The most dreaded of all signs of imminent death is the phantom funeral procession, known as the Squadra d'Arozza. It may be seen in broad daylight, a procession of white-robed penitents, or figures draped in black. From a distance they appear like human beings. They are in fact the spirits of the dead, the dead of the village towards they are bound. Bearing a coffin and lighted tapers they proceed along the road and into the village with the sound of a tramping army, or with a drum beating a funeral march. When they reach the house of which one of the occupants is to die they call him by his name, but he is the only person not to hear them.
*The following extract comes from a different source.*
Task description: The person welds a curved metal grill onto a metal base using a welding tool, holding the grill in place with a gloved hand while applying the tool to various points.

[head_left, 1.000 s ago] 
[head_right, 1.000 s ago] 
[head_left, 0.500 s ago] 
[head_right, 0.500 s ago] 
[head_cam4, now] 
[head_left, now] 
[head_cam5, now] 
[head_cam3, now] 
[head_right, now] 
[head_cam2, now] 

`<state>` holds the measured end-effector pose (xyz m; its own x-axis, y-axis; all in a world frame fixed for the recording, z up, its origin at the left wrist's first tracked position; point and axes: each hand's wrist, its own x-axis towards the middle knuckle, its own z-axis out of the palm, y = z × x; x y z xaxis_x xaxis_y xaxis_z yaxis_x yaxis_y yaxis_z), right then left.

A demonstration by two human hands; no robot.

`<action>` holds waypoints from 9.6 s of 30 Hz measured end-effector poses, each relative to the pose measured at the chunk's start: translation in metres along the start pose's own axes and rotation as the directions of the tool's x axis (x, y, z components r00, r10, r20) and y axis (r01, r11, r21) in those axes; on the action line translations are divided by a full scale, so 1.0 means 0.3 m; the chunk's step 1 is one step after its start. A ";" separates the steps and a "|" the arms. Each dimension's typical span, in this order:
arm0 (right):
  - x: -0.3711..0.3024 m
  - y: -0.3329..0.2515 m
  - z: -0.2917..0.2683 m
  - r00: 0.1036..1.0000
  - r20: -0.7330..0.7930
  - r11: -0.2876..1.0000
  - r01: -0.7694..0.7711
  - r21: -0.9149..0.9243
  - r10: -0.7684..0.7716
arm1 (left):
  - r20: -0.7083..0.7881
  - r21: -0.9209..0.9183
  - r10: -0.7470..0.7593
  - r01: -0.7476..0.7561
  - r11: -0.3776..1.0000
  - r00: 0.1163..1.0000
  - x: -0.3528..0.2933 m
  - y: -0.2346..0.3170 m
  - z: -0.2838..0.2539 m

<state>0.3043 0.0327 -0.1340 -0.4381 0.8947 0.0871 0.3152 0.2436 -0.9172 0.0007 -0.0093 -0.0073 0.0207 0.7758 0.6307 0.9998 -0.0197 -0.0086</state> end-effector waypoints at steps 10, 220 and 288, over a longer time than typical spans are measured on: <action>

Any contact with them is dangerous. Some believe that even to meet the Squadra is to risk death.
Having summoned its victim the Squadra then goes to the village church, where it can be heard chanting the Mass for the Dead, perhaps that rending Corsican Mass sung in polyphony, the paghjella, a music said by some scholars to derive from the megalithic age, and which does indeed seem to be torn from the roots of time. The procession can afterwards be seen carrying the coffin to the cemetery.

A somewhat similar premonitory procession is known as the mumma.
The coffin contains the spirit of one who will shortly die. He may be saved if a living person has the courage to stop the procession, break open the coffin, and tear some shreds from the shroud of the phantom corpse. But this must be done before the procession crosses a stream.

As to the phenomenon mazzeri, dream-hunters who go out at night to kill an animal, in which face they recognize a person who will die in the space of time running from three days to a year, see Part 2. As to the finzioni, who presage death, see Part 3.